The battalion undertook operations on Bougainville until May 1945, when the PIB relieved 'A' Company, which was subsequently sent to New Britain to join other elements of the battalion. Meanwhile, 'C' Company moved to Salamaua in November 1944, and carried out patrols around Hansa Bay, looking for small pockets of Japanese resistance that had been left behind following the main operation to clear the area, before linking up with the 8th Brigade to patrol around the Sepik River. Detachments were also contributed to the Australian troops holding Annanberg. The area was relatively quiet during this time, although there were some raids by Japanese troops on the forward areas around Marangis. On 19 January 1945, a 1 NGIB patrol attacked a platoon-sized Japanese force around Bosman, killing 22 and capturing a large quantity small arms and a machine gun. Over the period of two months, patrol operations by Australians and New Guineans resulted in 91 Japanese being killed. In March 1945, the company was transferred to Jacquinot Bay on New Britain, travelling from Madang to join the rest of the battalion.

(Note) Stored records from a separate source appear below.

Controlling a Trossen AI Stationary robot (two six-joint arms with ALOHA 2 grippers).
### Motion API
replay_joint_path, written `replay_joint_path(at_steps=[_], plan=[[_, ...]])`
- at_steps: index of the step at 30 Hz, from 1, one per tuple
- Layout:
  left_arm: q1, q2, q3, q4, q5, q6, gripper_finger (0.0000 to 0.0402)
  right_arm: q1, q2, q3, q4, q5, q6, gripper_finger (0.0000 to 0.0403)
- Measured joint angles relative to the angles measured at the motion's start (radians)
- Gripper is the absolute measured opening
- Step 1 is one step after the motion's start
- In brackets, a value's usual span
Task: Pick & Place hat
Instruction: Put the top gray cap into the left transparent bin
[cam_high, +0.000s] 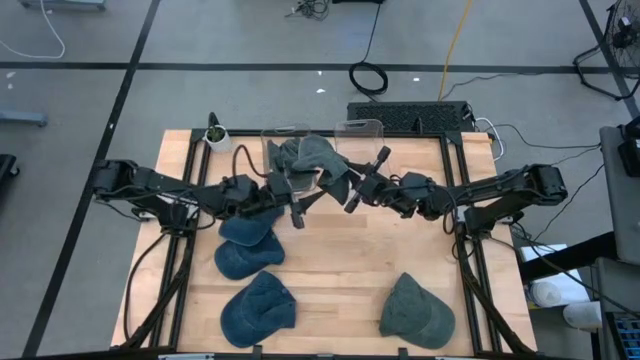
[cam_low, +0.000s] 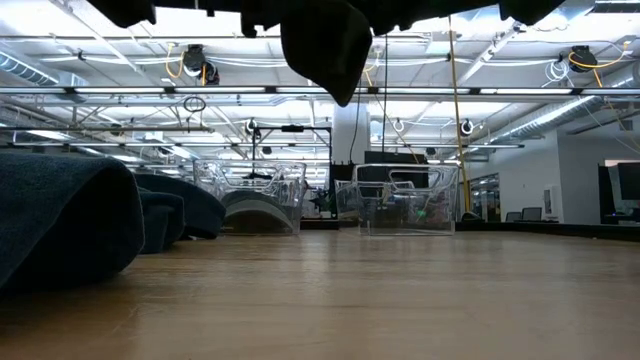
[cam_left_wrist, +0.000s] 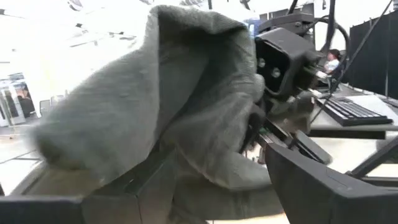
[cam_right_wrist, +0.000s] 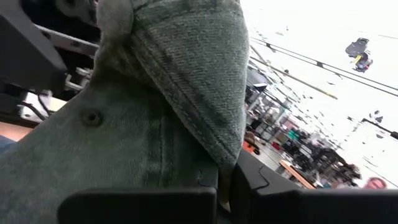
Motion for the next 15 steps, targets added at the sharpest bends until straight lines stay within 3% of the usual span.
replay_joint_path(at_steps=[11,15], plan=[[0.022,0.097,0.103,-0.005,-0.011,0.029,0.0252,0.003,0.0,0.0,-0.009,-0.006,0.014,0.0],[0.021,0.093,0.107,-0.004,-0.018,-0.048,0.0228,0.003,-0.001,0.0,-0.033,-0.006,0.017,0.0]])
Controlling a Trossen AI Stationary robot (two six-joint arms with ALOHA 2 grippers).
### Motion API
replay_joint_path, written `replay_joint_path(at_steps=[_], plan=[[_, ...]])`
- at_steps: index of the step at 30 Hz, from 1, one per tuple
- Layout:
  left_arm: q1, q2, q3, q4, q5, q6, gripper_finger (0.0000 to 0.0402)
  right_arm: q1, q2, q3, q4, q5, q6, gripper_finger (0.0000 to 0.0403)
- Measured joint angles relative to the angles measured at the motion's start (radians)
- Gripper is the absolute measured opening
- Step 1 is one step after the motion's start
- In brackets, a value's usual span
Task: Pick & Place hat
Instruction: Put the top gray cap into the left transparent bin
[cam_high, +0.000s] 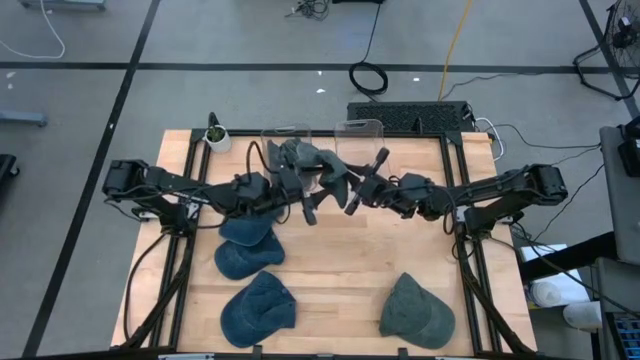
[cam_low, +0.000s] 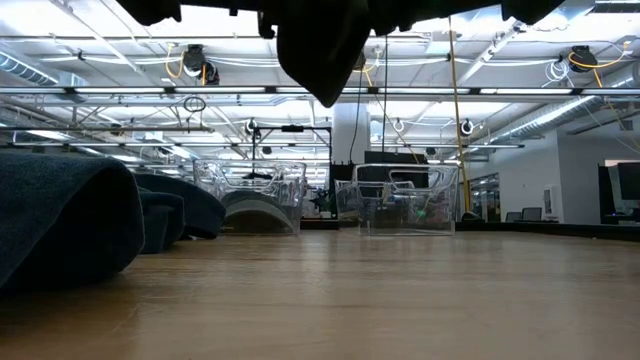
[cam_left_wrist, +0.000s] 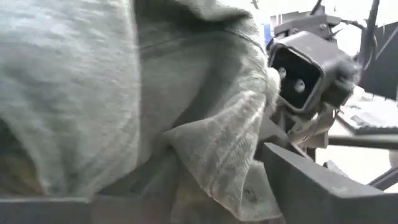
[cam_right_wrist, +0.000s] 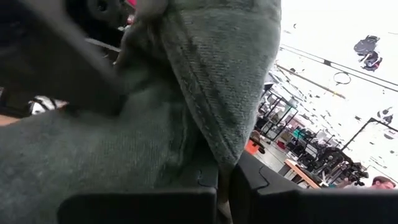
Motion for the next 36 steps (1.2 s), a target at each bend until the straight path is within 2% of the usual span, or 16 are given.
replay_joint_path(at_steps=[3,7,8,12,14,17,19,21,24,27,29,33,36], plan=[[0.0,-0.007,0.0,0.0,-0.001,-0.058,0.017,0.0,0.0,0.0,-0.02,-0.002,0.009,0.0],[0.001,-0.007,0.0,-0.031,-0.004,-0.065,0.0044,0.001,0.0,0.001,-0.065,-0.002,0.037,0.0],[0.001,-0.007,0.0,-0.039,-0.001,-0.065,0.0023,0.002,0.0,0.001,-0.077,-0.002,0.051,0.0001],[-0.006,-0.048,-0.001,-0.152,0.0,-0.066,0.0006,0.002,-0.001,0.001,-0.13,0.003,0.123,0.0014],[-0.011,-0.09,0.0,-0.222,0.0,-0.091,0.0006,0.002,-0.001,0.001,-0.152,0.044,0.164,0.0026],[-0.019,-0.185,0.0,-0.393,-0.026,-0.11,0.0004,0.0,-0.012,0.001,-0.215,0.114,0.187,0.0049],[-0.021,-0.254,0.006,-0.474,-0.046,-0.115,0.0003,-0.002,-0.032,0.0,-0.279,0.117,0.225,0.0069],[-0.012,-0.329,0.041,-0.644,-0.076,-0.122,0.0003,-0.001,-0.056,0.0,-0.339,0.108,0.288,0.0093],[0.043,-0.394,0.165,-0.969,-0.092,-0.19,0.0002,-0.001,-0.103,0.0,-0.453,0.071,0.395,0.0132],[0.13,-0.404,0.317,-1.259,0.004,-0.28,0.0002,-0.003,-0.145,0.0,-0.513,-0.001,0.476,0.0167],[0.187,-0.39,0.399,-1.373,0.107,-0.292,0.0001,-0.004,-0.174,0.0,-0.538,-0.063,0.521,0.0184],[0.257,-0.367,0.476,-1.457,0.356,-0.234,0.0001,-0.002,-0.226,0.0,-0.579,-0.223,0.602,0.0201],[0.26,-0.358,0.488,-1.44,0.58,-0.12,0.0001,-0.002,-0.262,0.0,-0.614,-0.439,0.639,0.0205]])
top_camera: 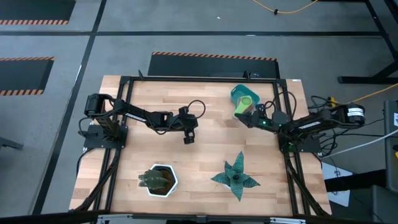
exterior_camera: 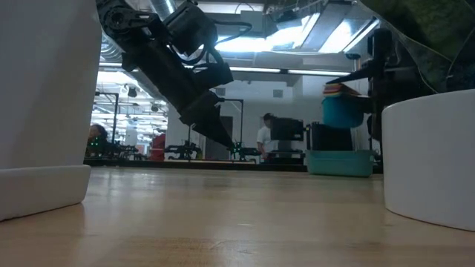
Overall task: Nest measuring cups in basket
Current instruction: Put the stacked measuring cups into the blue bin
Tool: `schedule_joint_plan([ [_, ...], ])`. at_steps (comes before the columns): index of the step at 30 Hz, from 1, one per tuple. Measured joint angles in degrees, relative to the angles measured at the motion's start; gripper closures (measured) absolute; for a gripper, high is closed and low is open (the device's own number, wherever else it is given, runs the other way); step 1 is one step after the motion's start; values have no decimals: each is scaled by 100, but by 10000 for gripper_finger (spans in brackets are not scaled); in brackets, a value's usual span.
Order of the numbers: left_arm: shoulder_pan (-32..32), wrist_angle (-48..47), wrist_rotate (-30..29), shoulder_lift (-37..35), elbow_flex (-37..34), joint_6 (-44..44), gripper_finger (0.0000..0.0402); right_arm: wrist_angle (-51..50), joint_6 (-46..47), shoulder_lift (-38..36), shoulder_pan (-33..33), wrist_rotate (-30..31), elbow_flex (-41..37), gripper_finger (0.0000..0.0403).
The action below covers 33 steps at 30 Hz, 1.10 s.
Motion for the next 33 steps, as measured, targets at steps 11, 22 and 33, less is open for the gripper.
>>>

Battalion headquarters main arrived on New Britain in June 1945 and established itself around the Tol Plantation. During this time, the battalion was under the command of the 5th Division, but was later transferred to the 11th Division. Upon their arrival, 'A' Company concentrated around Wide Bay with 'B' Company, while 'C' Company linked up with 'D' Company at the Mavelo Plantation around Open Bay. Operations continued until the fighting came to an end in mid-August 1945. The final months of the battalion's service on New Britain saw some unrest amongst the soldiers over pay and treatment, which later resulted in criticism from the unit's commander about how the troops had been employed on New Britain. Following the end of the war, the demobilisation process began and the battalion disbanded in June 1946.

==Battle honours==
- World War II: Liberation of Australian New Guinea.

==Commanding officers==
The following officers commanded the battalion during the war:
- Major William Manning Edwards (1944)
- Lieutenant Colonel Benjamin George Dawson (1944–1945)
- Lieutenant Colonel J.S. Jones (1945)

==Decorations==
Members of 1 NGIB received the following decorations:
- 3 Military Medals (MM)
- 6 Mentioned in Despatches (MID)

==Casualties==
The battalion's casualties amounted to:
- 15 killed, 1 missing, 17 died, 25 wounded.